I knew nothing about the Three Kingdoms era before getting into these games. I wasn’t even aware that it had actually happened. Though the name had some vague familiarity, I imagined it as a Chinese analog to Arthurian legend or some other popular mythology. The better Dynasty Warriors story modes provided a reasonable enough overview to pique my interest in the actual events and the people behind them.

Easy to Pick Up, Fun to Master

Pick a character. Run around the battlefield. Mow down peons. Face off with the enemy general charging your way. You’re basically a superhero, and some of us don’t think that ever gets old. Especially because it takes some time to get there as you level up each character to acquire new moves, stronger weapons, and other perks to pump them up. This role-playing element adds a sense of progression to the standard flow of finishing battles and story modes.

A range of difficulty levels encourages the newest of newbies while challenging advanced players to step up their skills – and to show the rest of us how it’s done. Character move sets are comparatively simple for the action genre, but that helps to make them accessible.

Hamming It Up

Dynasty Warriors enjoys a degree of infamy for corny lines, laughable voice acting, and personalities taken way over the top into Flanderization. More often than not, that’s all part of the fun. Gluttonous megalomaniacs, simple-minded food fanatics, religious cult leaders speaking in warbled falsetto – love them or hate them, they add to that entertaining sense of variety touched on earlier. Some of the scripting and delivery may be just plain bad, but it can also be unintentionally amusing. I’ll spare the whine if I like the cheese, and KOEI’s brand thereof has its own special charm.

The Critics Have a Point

Is there room for improvement? Of course – especially after the disappointment of Dynasty Warriors 6, a rushed reboot which took away much of the expected variety in gameplay and storytelling. I have my own thoughts on how to revitalize the series, providing a deeper look at the events and personalities while taking inspiration from action games which balance a friendly learning curve with optional complexity to engage more advanced players.
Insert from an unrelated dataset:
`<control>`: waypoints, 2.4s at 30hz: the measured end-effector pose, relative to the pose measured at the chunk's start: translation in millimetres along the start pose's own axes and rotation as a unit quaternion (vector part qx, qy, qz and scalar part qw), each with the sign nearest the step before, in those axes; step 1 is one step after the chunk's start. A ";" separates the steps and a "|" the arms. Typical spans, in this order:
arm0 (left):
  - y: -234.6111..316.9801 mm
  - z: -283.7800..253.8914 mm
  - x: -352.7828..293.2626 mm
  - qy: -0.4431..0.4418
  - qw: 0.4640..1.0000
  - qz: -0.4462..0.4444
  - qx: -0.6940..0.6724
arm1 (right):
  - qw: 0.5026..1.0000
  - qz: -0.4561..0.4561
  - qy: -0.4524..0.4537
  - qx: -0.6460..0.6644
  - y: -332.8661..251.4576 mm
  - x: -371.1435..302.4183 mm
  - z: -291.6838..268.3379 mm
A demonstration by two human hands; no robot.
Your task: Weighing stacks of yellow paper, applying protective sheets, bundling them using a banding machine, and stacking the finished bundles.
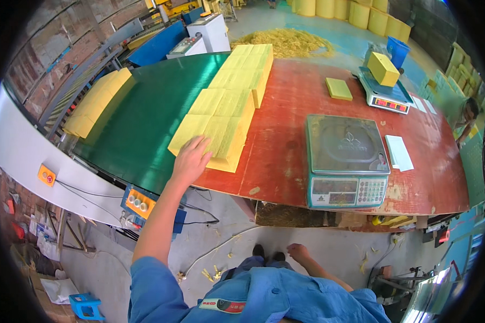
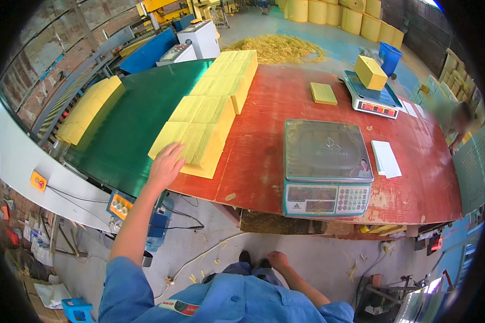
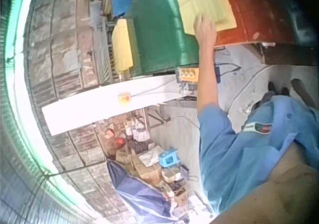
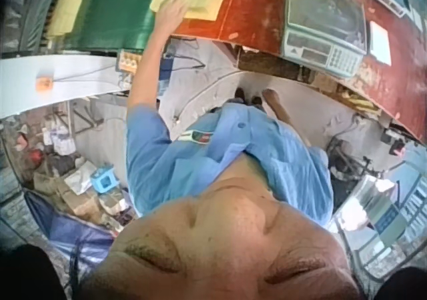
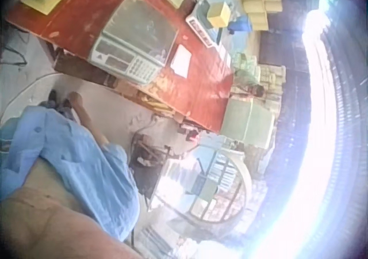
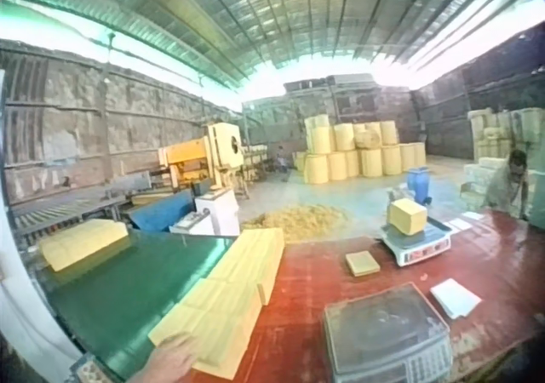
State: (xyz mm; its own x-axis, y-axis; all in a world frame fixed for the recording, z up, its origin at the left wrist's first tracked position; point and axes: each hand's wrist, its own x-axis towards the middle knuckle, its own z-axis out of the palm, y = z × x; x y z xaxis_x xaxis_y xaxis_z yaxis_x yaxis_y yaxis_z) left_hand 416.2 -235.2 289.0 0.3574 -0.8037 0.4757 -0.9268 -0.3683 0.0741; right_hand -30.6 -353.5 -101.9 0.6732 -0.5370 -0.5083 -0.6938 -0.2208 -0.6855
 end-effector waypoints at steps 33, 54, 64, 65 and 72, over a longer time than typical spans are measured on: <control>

As fun as the silliness can be, I wouldn’t mind a more serious treatment that retains enough of the levity. Expect some details in the not so distant future.

4 Comments »

  • [...] This post was mentioned on Twitter by Crimsondramon, Dr. G. Funkinstein. Dr. G. Funkinstein said: The Dynasty Warriors it factor explained by a fan. http://bit.ly/c8J7Py herp derp y r these gaems still made OMG I PLAY MADDEN NAO [...]

    Tweets that mention The Dynasty Warriors it factor explained by a fan. herp derp y r these gaems still made OMG I PLAY MADDEN NAO -- Topsy.com, 4. June 2010 @ 12:05 am

  • Well said. I just hope we can look forward to a revitalization of the series with a kick ass DW7. I’m more afraid Hello Kitty Musou might be up on the list of KOEI/Tecmo priorities well before it is. Though I wouldn’t complain about a Souten Kouro Musou, I’m hoping they’ll return to the way things used to be on PS2.

    HarborRat, 11. June 2010 @ 1:26 am

  • I rather enjoyed going to the well for this game, but only once. I played DW3 and 4 quite a bit at Anna & Thar’s place, and bought DW5 for myself, playing through the full Musou of every character. So it’s a really fun game, but at times I don’t see the appeal of a full play-through of each installment, because for all of the add-ons, it does seem to rush together after a while. Then again, I’m watching B5 through for the third time (fourth?), so I can understand how a particular game or show can grab hold of you.

    Quufer, 27. June 2010 @ 11:02 am

  • [...] As I wrote, this Three Kingdoms action game franchise has maintained enough “it” factor to keep its fans coming back for more. And it is coming back as well, with a 7th installment recently announced. Some fans remain skeptical. I’m hoping for a reboot of a series that has only touched a fraction of its potential. The subpar story and clunky battle engine could be overhauled without fixing what was never broken to begin with. [...]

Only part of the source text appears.